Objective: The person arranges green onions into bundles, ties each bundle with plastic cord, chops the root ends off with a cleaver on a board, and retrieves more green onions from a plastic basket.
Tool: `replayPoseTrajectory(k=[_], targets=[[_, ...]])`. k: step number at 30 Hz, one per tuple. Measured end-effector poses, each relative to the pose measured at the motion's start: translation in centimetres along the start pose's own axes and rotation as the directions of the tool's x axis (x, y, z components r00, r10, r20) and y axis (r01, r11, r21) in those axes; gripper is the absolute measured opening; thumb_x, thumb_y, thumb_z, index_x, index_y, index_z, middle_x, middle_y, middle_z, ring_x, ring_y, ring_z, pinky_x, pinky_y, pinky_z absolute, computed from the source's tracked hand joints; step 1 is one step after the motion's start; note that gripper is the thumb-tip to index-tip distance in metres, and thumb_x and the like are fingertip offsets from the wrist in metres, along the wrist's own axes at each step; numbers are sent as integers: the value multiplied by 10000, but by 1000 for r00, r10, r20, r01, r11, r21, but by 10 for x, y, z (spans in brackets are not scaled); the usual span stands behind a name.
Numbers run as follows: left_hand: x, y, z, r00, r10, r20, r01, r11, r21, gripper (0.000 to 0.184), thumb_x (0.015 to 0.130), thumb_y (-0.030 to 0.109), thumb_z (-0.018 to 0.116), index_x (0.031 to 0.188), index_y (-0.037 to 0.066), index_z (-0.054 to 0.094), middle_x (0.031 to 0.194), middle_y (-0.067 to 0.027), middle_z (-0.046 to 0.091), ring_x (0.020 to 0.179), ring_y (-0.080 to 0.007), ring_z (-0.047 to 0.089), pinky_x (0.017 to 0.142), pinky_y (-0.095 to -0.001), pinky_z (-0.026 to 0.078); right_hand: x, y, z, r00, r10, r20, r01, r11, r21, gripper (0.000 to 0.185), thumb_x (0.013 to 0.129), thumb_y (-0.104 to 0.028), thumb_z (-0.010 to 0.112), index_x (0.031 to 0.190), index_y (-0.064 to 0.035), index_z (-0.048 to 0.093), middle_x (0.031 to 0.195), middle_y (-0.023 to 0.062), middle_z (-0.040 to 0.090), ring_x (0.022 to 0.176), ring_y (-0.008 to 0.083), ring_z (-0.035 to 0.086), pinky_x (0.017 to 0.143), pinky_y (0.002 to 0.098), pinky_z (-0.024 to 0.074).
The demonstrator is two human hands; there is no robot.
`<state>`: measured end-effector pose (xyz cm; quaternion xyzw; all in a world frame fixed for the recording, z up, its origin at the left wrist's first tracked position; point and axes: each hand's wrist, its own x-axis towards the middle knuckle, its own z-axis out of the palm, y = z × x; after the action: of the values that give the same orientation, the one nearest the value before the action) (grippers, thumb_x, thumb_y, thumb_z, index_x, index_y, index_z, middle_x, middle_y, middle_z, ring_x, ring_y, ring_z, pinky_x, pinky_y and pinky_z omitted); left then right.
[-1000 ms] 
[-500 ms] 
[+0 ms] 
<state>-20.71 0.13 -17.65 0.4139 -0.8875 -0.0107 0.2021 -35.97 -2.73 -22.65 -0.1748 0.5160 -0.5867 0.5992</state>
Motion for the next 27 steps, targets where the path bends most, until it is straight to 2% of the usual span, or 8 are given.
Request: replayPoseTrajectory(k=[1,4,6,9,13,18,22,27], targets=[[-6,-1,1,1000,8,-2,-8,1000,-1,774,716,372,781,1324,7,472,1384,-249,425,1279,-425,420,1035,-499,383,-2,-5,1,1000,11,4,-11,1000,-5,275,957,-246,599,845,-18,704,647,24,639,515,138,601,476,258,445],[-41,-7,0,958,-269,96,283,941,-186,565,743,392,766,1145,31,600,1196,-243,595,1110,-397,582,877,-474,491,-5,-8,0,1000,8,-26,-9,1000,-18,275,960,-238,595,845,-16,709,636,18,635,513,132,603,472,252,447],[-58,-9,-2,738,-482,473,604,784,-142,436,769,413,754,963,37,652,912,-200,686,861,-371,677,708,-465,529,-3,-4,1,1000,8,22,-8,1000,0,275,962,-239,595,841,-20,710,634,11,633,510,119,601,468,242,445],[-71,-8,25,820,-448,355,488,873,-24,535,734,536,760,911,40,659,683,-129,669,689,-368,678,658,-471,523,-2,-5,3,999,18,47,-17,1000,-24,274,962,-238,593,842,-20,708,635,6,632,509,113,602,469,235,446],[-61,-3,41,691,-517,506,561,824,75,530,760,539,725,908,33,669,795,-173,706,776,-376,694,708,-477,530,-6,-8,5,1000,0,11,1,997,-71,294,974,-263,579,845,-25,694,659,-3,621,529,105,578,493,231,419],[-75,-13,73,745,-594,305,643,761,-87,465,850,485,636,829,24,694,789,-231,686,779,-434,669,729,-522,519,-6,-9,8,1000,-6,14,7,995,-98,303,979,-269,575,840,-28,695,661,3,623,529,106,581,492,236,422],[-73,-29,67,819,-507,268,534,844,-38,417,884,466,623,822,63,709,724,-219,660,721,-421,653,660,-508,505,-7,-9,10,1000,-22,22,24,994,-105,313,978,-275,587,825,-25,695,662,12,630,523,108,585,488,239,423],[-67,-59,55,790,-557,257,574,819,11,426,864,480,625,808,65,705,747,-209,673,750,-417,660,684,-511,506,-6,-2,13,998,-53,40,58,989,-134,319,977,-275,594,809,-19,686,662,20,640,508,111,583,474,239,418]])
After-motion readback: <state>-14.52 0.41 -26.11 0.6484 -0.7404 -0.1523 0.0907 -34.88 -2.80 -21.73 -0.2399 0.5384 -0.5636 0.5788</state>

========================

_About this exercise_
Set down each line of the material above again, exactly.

_Reply to the exercise_
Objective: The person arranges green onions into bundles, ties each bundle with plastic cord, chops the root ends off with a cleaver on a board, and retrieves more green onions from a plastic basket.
Tool: `replayPoseTrajectory(k=[_], targets=[[_, ...]])`. k: step number at 30 Hz, one per tuple. Measured end-effector poses, each relative to the pose measured at the motion's start: translation in centimetres along the start pose's own axes and rotation as the directions of the tool's x axis (x, y, z components r00, r10, r20) and y axis (r01, r11, r21) in those axes; gripper is the absolute measured opening; thumb_x, thumb_y, thumb_z, index_x, index_y, index_z, middle_x, middle_y, middle_z, ring_x, ring_y, ring_z, pinky_x, pinky_y, pinky_z absolute, computed from the source's tracked hand joints; step 1 is one step after the motion's start; note that gripper is the thumb-tip to index-tip distance in metres, and thumb_x and the like are fingertip offsets from the wrist in metres, along the wrist's own axes at each step; numbers are sent as integers: the value multiplied by 10000, but by 1000 for r00, r10, r20, r01, r11, r21, but by 10 for x, y, z (spans in brackets are not scaled); the usual span stands behind a name.
Numbers run as follows: left_hand: x, y, z, r00, r10, r20, r01, r11, r21, gripper (0.000 to 0.184), thumb_x (0.015 to 0.130), thumb_y (-0.030 to 0.109), thumb_z (-0.018 to 0.116), index_x (0.031 to 0.188), index_y (-0.037 to 0.066), index_z (-0.054 to 0.094), middle_x (0.031 to 0.194), middle_y (-0.067 to 0.027), middle_z (-0.046 to 0.091), ring_x (0.020 to 0.179), ring_y (-0.080 to 0.007), ring_z (-0.047 to 0.089), pinky_x (0.017 to 0.142), pinky_y (-0.095 to -0.001), pinky_z (-0.026 to 0.078); right_hand: x, y, z, r00, r10, r20, r01, r11, r21, gripper (0.000 to 0.185), thumb_x (0.013 to 0.129), thumb_y (-0.104 to 0.028), thumb_z (-0.010 to 0.112), index_x (0.031 to 0.190), index_y (-0.064 to 0.035), index_z (-0.048 to 0.093), middle_x (0.031 to 0.195), middle_y (-0.023 to 0.062), middle_z (-0.040 to 0.090), ring_x (0.022 to 0.176), ring_y (-0.008 to 0.083), ring_z (-0.035 to 0.086), pinky_x (0.017 to 0.143), pinky_y (0.002 to 0.098), pinky_z (-0.024 to 0.074).
The demonstrator is two human hands; there is no robot.
`<state>`: measured end-effector pose (xyz cm; quaternion xyzw; all in a world frame fixed for the recording, z up, its origin at the left wrist's first tracked position; point and axes: each hand's wrist, its own x-axis towards the middle knuckle, its own z-axis out of the palm, y = z × x; after the action: of the values that give the same orientation, the one nearest the value before the action) (grippers, thumb_x, thumb_y, thumb_z, index_x, index_y, index_z, middle_x, middle_y, middle_z, ring_x, ring_y, ring_z, pinky_x, pinky_y and pinky_z omitted); left then right.
[-1000 ms] 
[-500 ms] 
[+0 ms] 
<state>-20.71 0.13 -17.65 0.4139 -0.8875 -0.0107 0.2021 -35.97 -2.73 -22.65 -0.1748 0.5160 -0.5867 0.5992</state>
Motion for the next 27 steps, targets where the path bends most, until it is straight to 2% of the usual span, or 8 are given.
Request: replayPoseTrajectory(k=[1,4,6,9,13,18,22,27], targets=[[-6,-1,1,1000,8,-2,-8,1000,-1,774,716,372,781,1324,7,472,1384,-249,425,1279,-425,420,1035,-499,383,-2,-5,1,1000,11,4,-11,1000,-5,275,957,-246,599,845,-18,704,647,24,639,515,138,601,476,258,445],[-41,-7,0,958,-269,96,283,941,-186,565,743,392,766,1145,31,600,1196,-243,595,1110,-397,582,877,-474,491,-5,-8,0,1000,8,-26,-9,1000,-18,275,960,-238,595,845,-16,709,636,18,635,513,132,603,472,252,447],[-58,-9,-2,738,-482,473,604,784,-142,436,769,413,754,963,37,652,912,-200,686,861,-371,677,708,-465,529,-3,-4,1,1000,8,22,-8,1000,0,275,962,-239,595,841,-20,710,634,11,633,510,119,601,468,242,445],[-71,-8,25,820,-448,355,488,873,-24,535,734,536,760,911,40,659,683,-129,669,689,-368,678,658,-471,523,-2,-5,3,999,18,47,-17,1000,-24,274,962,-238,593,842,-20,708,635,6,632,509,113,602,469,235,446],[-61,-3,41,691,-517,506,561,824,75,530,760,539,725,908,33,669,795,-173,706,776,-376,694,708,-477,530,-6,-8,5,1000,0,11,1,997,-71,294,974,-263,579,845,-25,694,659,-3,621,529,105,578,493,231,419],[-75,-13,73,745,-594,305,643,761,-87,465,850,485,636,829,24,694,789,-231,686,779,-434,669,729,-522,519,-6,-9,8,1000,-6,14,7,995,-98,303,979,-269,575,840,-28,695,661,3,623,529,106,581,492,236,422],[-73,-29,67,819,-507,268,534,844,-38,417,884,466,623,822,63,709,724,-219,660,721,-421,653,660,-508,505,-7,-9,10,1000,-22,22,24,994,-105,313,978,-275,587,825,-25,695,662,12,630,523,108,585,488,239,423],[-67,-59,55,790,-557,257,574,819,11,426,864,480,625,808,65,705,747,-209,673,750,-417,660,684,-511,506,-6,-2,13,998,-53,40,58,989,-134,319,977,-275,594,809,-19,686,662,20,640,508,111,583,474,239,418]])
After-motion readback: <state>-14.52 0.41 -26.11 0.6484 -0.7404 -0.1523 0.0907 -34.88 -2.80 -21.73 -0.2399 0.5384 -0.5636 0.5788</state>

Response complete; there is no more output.